Alexei Navalny reveals that Putin has a billion dollar palace

The Kremlin’s poisoned critic, Alexei Navalny, claims in a new viral video that Russian President Vladimir Putin owns an opulent billion-dollar palace that was built with funds obtained fraudulently, according to reports.

The video report detailing the allegations was released by Navalny’s team on Tuesday, two days after the dissident was arrested for 30 days after his return to Moscow. As of Wednesday, it had already received over 35 million views.

Navalny, in the filming, says Putin’s allies, including oil chiefs and billionaires, paid for the construction of the $ 1.35 billion palace on the Black Sea, the BBC reported.

“[They] they built a palace for the chief with that money, ”says Navalny, according to the report. He added that it was built “with the biggest bribe in history”.

The Kremlin struck back on Wednesday, denying that Putin owns the palace.

“All of these statements are absolutely unfounded,” Putin’s spokesman, Dmitry Peskov, told the Moscow Times, citing Interfax. “This is pure nonsense.”

Peskov said the palace “has nothing to do with the president or the Kremlin, so we have no desire to be interested,” according to the report.

The Kremlin critic, Alexei Navalny, is escorted out of a police station in Khimki, outside Moscow, after a court order that ordered him to be arrested for 30 days.
Kremlin critic Alexei Navalny is escorted out of a police station in Khimki, just outside Moscow, after a court order that ordered him to be arrested for 30 days.
AFP via Getty Images

The video claims that the palace is equipped with a casino and an underground ice rink.

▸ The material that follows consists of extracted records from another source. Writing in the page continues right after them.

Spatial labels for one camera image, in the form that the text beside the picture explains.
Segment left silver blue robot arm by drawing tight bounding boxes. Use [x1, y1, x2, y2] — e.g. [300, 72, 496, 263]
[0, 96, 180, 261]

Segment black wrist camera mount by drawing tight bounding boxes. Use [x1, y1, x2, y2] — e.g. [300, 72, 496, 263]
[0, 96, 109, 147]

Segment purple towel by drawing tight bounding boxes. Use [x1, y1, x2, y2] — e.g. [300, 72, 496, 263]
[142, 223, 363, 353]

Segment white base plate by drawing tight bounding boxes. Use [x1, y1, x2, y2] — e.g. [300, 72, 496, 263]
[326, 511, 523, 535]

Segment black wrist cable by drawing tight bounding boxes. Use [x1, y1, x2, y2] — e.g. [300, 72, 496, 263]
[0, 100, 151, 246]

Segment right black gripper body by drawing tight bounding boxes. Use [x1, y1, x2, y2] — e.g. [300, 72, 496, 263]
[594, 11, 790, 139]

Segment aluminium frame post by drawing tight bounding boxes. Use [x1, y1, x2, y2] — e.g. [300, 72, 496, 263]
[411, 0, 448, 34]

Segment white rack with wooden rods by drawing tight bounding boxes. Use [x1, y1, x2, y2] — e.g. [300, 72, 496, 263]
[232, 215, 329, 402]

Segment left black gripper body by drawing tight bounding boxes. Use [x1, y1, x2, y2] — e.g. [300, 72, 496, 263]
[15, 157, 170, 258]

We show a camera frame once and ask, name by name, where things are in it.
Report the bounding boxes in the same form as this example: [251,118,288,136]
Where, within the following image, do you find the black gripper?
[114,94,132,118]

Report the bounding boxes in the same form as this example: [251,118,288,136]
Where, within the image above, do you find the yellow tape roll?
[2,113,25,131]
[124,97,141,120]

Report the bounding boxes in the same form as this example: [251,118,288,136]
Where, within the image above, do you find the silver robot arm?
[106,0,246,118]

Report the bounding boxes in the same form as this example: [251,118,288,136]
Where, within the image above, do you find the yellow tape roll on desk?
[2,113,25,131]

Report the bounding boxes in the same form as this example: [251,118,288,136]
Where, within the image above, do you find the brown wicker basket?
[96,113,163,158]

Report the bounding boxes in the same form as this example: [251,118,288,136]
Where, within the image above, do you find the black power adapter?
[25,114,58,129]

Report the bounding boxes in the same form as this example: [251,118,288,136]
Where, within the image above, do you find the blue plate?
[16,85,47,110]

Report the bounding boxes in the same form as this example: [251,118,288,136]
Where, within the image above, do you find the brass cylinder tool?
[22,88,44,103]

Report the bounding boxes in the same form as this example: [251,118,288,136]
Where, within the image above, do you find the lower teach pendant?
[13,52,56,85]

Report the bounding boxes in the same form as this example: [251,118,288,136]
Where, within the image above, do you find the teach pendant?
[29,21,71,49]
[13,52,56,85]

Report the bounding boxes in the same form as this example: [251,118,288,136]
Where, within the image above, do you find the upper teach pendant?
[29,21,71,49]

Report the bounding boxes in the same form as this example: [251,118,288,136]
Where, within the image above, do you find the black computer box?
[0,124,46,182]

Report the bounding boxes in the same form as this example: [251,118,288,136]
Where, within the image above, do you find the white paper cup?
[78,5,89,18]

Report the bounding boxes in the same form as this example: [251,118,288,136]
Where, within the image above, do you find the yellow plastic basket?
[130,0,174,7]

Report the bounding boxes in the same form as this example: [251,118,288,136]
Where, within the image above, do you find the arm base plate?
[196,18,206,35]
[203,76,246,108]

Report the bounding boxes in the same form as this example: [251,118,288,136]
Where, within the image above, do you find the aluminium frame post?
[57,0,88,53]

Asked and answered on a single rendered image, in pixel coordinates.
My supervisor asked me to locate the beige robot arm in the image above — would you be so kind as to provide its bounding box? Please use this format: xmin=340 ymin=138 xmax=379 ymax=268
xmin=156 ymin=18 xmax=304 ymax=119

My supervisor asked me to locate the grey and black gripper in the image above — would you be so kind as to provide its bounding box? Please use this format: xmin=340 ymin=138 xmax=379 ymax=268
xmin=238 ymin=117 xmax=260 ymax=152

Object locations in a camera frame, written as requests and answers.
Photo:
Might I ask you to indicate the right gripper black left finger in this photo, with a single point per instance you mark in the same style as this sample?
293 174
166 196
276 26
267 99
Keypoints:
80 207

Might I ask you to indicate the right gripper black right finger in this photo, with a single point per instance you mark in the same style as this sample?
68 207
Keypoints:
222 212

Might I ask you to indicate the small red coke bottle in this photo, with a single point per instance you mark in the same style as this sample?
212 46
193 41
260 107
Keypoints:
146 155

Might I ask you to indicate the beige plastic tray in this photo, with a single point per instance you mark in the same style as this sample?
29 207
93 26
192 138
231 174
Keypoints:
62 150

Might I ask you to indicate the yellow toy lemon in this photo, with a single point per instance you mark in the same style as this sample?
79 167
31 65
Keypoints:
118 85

“It has impregnable fences, its own port, its own security, a church, its own authorization system, a no-fly zone and even its own border checkpoint,” said Navalny, according to the BBC.

“It is a separate state within Russia. And in this state there is only one irreplaceable tsar: Putin, ”he says.

Navalny was taken into custody on Sunday night after flying home for the first time since he was poisoned last summer.

His arrest was ordered by the Moscow prison service in connection with alleged violations of a suspended sentence in an embezzlement case that he insists was forged.

The dissident went into a coma during a domestic flight from Siberia to Moscow on August 20. Two days later, he was transferred from one hospital in Siberia to another in Berlin.

Laboratories in Germany, France and Sweden, and tests by the Organization for the Prohibition of Chemical Weapons, established that he was exposed to a Soviet-era nerve agent, Novichok.